Maintained by three coordinated operations:

**Existing layers — column append.** `Layer::append_genome_column` appends one column to each existing layer. Slots matching the incoming genome receive its count or `true`; all other slots receive 0 or `false`.

**New layers — absent columns prepended.** When a new layer is created for kmers unique to the incoming genome, `n_existing_genomes` absent columns are prepended before the incoming genome's column, so the new layer immediately has the same column count as all other layers.

**First merge, Presence mode — `init_presence_matrix`.** The initial single-genome index has no `presence/` directory (presence is implicit). On the first merge, `Layer<()>::init_presence_matrix` materialises genome 0's presence column (all `true`) retroactively, raising the column count from 0 to 1 before appending column 1.

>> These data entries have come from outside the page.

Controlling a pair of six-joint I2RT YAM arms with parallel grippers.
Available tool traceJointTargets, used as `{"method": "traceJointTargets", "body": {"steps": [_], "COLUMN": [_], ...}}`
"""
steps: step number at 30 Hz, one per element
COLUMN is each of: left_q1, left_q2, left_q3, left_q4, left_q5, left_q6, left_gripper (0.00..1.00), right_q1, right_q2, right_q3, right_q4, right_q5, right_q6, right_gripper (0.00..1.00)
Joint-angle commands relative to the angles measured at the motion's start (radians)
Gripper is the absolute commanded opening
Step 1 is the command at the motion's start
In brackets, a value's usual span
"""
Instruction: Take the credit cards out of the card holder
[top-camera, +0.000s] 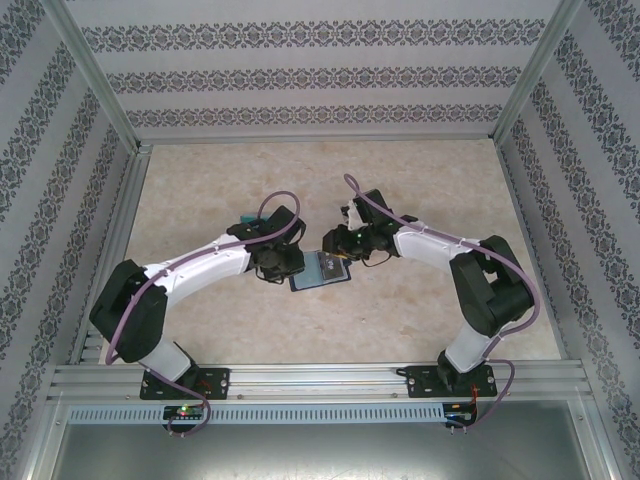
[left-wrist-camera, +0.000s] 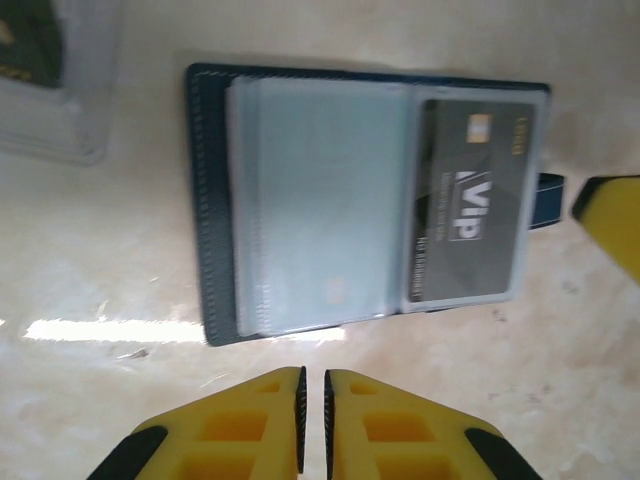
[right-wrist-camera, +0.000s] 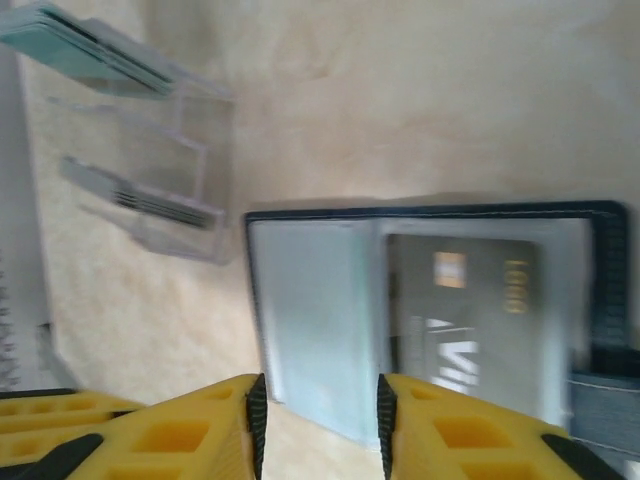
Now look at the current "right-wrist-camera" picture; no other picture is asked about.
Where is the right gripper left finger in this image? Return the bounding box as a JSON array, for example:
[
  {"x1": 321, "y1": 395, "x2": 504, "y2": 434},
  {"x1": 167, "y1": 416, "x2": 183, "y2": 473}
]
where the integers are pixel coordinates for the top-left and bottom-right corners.
[{"x1": 0, "y1": 372, "x2": 270, "y2": 480}]

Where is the dark blue card holder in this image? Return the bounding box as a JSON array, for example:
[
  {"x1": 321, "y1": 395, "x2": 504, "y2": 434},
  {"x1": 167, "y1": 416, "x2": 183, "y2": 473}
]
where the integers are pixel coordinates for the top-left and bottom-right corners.
[{"x1": 243, "y1": 199, "x2": 640, "y2": 466}]

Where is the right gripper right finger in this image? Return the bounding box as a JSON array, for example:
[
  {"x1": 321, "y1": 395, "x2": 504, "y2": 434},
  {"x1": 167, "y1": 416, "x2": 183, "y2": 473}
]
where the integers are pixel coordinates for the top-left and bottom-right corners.
[{"x1": 375, "y1": 372, "x2": 629, "y2": 480}]

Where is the dark grey card stack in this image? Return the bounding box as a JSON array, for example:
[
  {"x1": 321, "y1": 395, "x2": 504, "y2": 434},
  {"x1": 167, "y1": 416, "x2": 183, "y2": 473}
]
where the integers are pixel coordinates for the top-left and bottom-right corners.
[{"x1": 59, "y1": 155, "x2": 217, "y2": 232}]

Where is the clear acrylic card box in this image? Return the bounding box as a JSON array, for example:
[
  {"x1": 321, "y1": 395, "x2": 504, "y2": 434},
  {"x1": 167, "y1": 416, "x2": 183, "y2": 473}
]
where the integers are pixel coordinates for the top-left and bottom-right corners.
[{"x1": 47, "y1": 64, "x2": 236, "y2": 267}]

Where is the dark grey VIP card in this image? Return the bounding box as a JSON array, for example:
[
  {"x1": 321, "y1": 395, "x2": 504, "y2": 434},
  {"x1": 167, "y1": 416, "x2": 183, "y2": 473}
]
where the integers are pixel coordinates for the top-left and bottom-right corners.
[{"x1": 387, "y1": 233, "x2": 545, "y2": 401}]

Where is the green card stack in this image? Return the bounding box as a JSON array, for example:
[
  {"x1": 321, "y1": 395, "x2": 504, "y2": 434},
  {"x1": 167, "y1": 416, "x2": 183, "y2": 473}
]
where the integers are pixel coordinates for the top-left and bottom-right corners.
[{"x1": 0, "y1": 2, "x2": 176, "y2": 100}]

This invariant is the precondition for correct progressive aggregation: every level can blindly sum matrices from below because all matrices have the same shape.

---

## Query model

### Point query

```
minimiser(kmer) → partition p
for each layer l in p:
    if let Some(slot) = MphfLayer_l.find(kmer):
        return data_l.read(slot)
return None
```

O(n_layers) MPHF probes worst case; O(1) expected. The result comes from exactly one `(partition, layer)`.

### Aggregation

```
result = reduce(
    for p in partitions:       // parallel
        for l in layers(p):    // parallel
            partial(data_p_l)
)
```

For normalised metrics, replace with the two-pass cascade.

---

## Parallelism model

| Level | Unit | Coordination |
|---|---|---|
| Across partitions | inner stores of `LayeredStore<LayeredStore<S>>` | none |
| Across layers within a partition | inner stores of `LayeredStore<S>` | none — disjoint kmer sets |
| Normalised pass 1 (`col_weights`) | per inner store | none — additive |
| Normalised pass 2 (partial) | per inner store | `global` broadcast read-only |
| Within a matrix (distance) | upper-triangle pair `(i,j)` | none — rayon `par_iter` |

---

## reindex — evidence conversion in place

`KmerIndex::reindex(target, block_bits)` converts every layer's evidence bundle to `target` without touching the MPHF or `unitigs.bin`:

- `→ Exact`: builds `evidence.bin` + `unitigs.bin.idx`; removes `fingerprint.bin`
- `→ Approx { b, z }`: builds `fingerprint.bin`; removes `evidence.bin` + `unitigs.bin.idx`

On success, `IndexConfig::evidence` and `IndexConfig::block_bits` are updated in `index.meta`. Each layer's `layer_meta.json` is also rewritten with the new `EvidenceKind`.

---

## estimate — parameter dry-run

`estimate` resolves approximate-evidence parameters (`z`, `b`, target FP rate) and prints the resulting effective kmer size and per-kmer / per-z-window false-positive rates without touching any index. Used to calibrate `Approx { b, z }` before building or reindexing.